Edgar menghela napas, memandang Indira yang sedang berdiri di depan wastafel. Jujur, Edgar tak mengerti kenapa Indira begitu keras kepala. Padahal, tadi malam gadis itu terlihat menderita dan kesakitan, bahkan memanggil-manggil ibunya yang telah tiada.

 

Masa bodoh.

 

Edgar beranjak dari duduknya, kemudian pergi menuju kamar. Memutuskan untuk tidak mempedulikan Indira lagi.

 

***

 

[Papa : hari ini Antara Group mengadakan peresmian kantor baru. Papa nggak bisa datang, jadi kamu yang harus mewakilkan]

 

[Papa : ajak Indira, kenalkan pada semua orang bahwa Indira adalah tunanganmu]

 

Edgar baru saja akan pergi ke lapangan tenis saat tiba-tiba menerima pesan dari Papa Danu. Berisi rentetan perintah yang harus segera dilaksanakan. Rasanya konyol sekali karena Edgar harus mengajak Indira ke acara yang diadakan oleh seorang kolega bisnis.

 

Untuk apa memamerkan Indira di depan semua orang? Tak ada yang spesial dari Indira, sehingga percuma memperkenalkannya di depan para kolega bisnis.

 

Edgar membuka lemari, mengambil setelan jas. Dengan amat terpaksa, laki-laki itu membatalkan niatnya untuk bermain tenis.

 

Ketika Edgar baru saja akan memasang dasi, ponselnya kembali bergetar. Papa Danu mengirim pesan lagi.

 

[Papa : kirim fotomu bersama Indira di depan gedung baru Antara Group]

 

[Papa : ini perintah, bukan permintaan]

 

Dalam hati, Edgar mengumpat habis-habisan. Rasa kesalnya semakin naik sampai puncak kepala.

 

Dengan langkah gegasnya, laki-laki itu meninggalkan kamar. Hendak meminta Indira untuk berganti pakaian dan bersiap-siap.

 

“Indira!” panggil Edgar. Suaranya menggema di rumah yang sunyi itu.

 

Beberapa saat kemudian, Indira keluar dari kamar.

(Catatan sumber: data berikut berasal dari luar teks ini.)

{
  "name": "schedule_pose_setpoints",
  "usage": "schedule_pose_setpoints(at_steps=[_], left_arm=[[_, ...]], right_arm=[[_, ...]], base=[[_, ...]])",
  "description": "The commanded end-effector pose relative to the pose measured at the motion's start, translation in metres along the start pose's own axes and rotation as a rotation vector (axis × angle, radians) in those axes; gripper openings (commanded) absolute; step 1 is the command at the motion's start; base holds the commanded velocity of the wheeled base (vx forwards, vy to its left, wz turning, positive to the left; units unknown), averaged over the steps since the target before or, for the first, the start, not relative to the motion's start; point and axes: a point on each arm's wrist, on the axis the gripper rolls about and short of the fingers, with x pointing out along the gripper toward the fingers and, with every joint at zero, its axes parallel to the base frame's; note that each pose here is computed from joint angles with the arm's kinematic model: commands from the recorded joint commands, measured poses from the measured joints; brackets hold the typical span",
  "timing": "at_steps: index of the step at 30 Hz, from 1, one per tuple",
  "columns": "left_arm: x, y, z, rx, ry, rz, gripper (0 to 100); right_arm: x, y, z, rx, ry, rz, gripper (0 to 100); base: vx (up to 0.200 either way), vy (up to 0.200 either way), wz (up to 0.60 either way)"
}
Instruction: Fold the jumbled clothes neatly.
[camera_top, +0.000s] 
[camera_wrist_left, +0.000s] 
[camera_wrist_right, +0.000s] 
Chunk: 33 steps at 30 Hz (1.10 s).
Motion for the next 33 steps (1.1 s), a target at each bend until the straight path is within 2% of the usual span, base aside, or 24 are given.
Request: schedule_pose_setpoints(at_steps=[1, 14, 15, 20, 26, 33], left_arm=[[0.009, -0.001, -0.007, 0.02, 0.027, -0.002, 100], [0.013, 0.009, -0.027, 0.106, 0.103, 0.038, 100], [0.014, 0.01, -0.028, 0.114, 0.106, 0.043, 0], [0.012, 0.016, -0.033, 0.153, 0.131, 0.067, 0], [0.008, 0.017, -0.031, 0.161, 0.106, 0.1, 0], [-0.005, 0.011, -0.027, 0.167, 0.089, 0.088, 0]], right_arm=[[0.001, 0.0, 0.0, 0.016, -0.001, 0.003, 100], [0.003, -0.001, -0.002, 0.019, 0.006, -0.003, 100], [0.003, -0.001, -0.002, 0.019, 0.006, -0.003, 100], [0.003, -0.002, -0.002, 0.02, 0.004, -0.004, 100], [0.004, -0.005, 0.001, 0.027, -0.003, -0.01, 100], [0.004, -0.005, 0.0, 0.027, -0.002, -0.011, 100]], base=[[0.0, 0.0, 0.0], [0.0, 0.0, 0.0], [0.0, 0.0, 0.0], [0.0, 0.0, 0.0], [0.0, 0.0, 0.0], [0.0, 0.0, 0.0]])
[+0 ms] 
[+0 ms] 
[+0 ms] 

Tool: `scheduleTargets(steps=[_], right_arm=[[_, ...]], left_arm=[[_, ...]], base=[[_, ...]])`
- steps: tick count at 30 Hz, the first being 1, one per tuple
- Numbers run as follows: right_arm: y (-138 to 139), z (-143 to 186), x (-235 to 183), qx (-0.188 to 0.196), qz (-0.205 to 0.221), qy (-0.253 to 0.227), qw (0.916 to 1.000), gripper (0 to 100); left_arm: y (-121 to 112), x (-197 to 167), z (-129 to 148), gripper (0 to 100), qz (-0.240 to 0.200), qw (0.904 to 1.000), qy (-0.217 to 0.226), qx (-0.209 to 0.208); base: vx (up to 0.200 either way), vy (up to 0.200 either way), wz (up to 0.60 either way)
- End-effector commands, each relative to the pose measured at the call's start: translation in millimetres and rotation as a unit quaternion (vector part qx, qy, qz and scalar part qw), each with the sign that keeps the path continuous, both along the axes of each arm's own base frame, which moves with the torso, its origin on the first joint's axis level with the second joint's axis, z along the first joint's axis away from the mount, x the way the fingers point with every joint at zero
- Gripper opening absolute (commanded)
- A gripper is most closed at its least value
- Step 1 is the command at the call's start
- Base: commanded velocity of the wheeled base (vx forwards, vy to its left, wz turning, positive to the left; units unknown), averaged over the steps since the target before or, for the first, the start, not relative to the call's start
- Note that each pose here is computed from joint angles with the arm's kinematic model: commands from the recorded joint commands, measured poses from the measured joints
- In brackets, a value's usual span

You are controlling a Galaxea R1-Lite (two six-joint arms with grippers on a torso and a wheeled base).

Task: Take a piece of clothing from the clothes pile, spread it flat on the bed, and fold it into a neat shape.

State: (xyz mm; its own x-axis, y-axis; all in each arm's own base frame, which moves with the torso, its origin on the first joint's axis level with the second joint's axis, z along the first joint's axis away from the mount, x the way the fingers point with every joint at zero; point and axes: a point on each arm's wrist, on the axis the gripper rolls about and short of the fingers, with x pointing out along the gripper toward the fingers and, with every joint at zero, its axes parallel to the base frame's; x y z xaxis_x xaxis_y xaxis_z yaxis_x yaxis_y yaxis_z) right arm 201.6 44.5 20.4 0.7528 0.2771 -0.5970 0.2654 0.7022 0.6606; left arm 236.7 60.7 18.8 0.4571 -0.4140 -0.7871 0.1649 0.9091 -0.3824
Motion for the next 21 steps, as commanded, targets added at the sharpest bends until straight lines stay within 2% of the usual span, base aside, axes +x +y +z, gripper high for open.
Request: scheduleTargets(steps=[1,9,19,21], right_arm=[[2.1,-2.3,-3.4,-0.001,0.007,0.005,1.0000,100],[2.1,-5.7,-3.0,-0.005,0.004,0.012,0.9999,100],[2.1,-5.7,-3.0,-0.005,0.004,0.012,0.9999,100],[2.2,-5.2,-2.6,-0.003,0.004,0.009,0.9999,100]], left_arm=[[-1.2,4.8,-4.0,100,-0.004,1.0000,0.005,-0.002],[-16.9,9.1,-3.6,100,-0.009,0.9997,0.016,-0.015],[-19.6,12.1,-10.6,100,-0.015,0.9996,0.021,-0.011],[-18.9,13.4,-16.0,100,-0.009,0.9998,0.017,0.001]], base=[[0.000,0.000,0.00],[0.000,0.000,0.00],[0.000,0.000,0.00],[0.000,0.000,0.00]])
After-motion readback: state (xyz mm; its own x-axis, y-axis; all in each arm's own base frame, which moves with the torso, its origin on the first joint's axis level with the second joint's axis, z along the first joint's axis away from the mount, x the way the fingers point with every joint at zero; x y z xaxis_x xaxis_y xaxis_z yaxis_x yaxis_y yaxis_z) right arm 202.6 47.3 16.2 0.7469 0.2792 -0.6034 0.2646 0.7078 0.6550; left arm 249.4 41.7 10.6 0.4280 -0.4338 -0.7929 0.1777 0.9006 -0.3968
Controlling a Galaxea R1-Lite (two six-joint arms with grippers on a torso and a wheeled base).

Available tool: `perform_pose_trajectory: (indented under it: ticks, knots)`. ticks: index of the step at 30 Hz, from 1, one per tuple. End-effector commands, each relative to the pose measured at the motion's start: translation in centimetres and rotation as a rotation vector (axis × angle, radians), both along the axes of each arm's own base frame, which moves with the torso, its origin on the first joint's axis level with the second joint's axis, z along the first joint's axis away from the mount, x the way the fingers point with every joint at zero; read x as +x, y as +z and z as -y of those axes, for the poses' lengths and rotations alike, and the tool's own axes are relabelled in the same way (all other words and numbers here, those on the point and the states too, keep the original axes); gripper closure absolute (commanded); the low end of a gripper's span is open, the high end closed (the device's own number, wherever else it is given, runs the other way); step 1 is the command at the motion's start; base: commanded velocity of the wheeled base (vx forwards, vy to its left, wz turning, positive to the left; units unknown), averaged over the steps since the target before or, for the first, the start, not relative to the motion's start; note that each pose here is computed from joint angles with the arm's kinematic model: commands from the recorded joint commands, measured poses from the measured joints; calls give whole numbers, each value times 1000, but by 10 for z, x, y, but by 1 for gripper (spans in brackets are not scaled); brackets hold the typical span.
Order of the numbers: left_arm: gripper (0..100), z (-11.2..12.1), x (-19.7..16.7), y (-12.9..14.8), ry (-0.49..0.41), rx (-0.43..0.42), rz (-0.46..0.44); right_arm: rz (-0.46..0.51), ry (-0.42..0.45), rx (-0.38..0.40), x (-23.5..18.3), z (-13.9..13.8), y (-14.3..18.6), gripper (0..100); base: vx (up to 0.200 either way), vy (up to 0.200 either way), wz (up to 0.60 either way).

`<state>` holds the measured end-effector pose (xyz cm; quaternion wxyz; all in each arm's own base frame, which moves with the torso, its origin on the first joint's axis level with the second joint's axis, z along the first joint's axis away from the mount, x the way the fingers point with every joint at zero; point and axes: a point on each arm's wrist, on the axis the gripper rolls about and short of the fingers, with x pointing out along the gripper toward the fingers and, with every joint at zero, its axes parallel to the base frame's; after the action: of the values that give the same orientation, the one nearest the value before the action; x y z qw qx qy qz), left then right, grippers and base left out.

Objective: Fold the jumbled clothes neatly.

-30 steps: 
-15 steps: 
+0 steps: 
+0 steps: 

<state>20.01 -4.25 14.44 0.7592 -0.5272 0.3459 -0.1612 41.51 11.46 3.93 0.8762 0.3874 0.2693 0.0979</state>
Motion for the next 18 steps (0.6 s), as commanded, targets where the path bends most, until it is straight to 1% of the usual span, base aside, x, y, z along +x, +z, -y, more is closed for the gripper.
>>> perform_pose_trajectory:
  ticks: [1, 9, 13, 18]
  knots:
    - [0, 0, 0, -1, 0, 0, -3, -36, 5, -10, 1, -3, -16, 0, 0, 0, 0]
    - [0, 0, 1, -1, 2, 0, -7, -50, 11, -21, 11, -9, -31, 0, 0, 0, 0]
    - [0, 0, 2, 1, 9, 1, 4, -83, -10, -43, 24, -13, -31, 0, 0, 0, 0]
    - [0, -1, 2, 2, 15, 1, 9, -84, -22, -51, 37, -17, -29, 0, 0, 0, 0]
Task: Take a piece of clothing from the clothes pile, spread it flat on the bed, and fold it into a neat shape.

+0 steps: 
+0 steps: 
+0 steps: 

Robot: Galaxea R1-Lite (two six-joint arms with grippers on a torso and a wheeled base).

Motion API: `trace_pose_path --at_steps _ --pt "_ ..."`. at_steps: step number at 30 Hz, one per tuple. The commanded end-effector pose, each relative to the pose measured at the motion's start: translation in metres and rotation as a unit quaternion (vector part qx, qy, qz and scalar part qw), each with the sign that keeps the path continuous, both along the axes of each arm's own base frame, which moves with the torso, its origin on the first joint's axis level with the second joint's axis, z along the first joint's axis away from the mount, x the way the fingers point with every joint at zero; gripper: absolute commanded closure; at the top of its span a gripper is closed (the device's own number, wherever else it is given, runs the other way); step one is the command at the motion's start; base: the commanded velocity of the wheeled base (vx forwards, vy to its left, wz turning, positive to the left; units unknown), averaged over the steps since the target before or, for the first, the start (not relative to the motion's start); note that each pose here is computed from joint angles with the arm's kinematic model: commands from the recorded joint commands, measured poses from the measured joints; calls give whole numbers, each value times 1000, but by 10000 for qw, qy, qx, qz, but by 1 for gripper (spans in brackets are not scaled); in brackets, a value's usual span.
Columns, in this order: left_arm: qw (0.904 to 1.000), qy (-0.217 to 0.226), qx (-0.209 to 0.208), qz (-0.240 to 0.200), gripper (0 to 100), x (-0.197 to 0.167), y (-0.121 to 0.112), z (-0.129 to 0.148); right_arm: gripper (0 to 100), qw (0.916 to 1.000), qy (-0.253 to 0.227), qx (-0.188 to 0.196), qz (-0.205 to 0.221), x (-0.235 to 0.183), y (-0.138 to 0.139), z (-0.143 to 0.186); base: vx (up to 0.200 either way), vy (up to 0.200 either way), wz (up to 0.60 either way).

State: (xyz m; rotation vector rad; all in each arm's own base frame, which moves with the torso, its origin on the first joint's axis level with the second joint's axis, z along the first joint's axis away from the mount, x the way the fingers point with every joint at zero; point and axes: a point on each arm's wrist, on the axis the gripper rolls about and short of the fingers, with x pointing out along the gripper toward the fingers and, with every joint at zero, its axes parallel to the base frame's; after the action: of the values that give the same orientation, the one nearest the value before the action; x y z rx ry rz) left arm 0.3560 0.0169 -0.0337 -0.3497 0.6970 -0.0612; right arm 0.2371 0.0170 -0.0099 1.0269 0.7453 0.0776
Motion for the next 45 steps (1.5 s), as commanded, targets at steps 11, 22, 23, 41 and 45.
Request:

Gadis itu baru saja akan mengerjakan tugas kuliah, terkejut saat Edar tiba-tiba memanggilnya.

 

“Kenapa, Mas?” tanya Indira.

 

Edgar mengembuskan napas, lalu berkata, “cepat ganti baju, kita harus ke suatu tempat. Ini perintah dari Papa.”

 

“Acara apa—”

 

“Jangan banyak tanya.”

 

Indira mengangguk pelan, lalu kembali ke kamarnya untuk berganti pakaian. Menghadapi Edgar memang memerlukan kesabaran ekstra. Sikapnya suka berubah-ubah. Tadi malam begitu peduli sampai mau berjaga untuk mengganti kompres di kening Indira, lalu kini kembali pada mode galak.

 

Indira tak mempunyai dress, blouse, atau rok. Pakaian paling bagus yang ia miliki hanya kemeja flannel dan celana jins. Hadiah dari adik-adiknya di panti asuhan, saat ulang tahun yang ke dua puluh.

 

Akhirnya Indira memakai kemeja flannel dan celana jins itu. Kemudian, ia duduk di depan cermin rias untuk memakai sedikit lip tint. Agar bibirnya tak terlihat pucat dan kering.

 

Beberapa menit kemudian, Indira keluar dari kamar sambil membawa tas sandang. Gadis itu terlihat seperti akan berangkat kuliah atau menghadiri sebuah seminar.

 

Edgar sudah menunggu di lantai dasar. Laki-laki itu memakai setelan jas berwarna abu-abu, rambutnya ditata rapi. Aroma musk yang maskulin menguar dari tubuhnya.

 

Edgar menoleh saat mendengar suara langkah kaki yang kian mendekat, lalu kedua matanya membulat dengan sempurna. Di mata Edgar, penampilan Indira benar-benar menyedihkan. Tak layak untuk diajak menghadiri acara formal.

 

“Kenapa pakai baju itu?” tanya Edgar.

 

“Ini baju terbagus yang saya punya, Mas,” jawab Indira dengan percaya diri.

 

Edgar memijit pelipisnya, kemudian tertawa hambar. Tak habis pikir dengan keputusan Papa Danu. Maksudnya, pasti ada banyak sekali perempuan di luar sana yang bisa dijodohkan dengan Edgar. Perempuan yang lebih pantas, berasal dari keluarga terpandang, dan memiliki segudang kelebihan.

 

Sialnya, tak ada waktu untuk protes atau menggerutu.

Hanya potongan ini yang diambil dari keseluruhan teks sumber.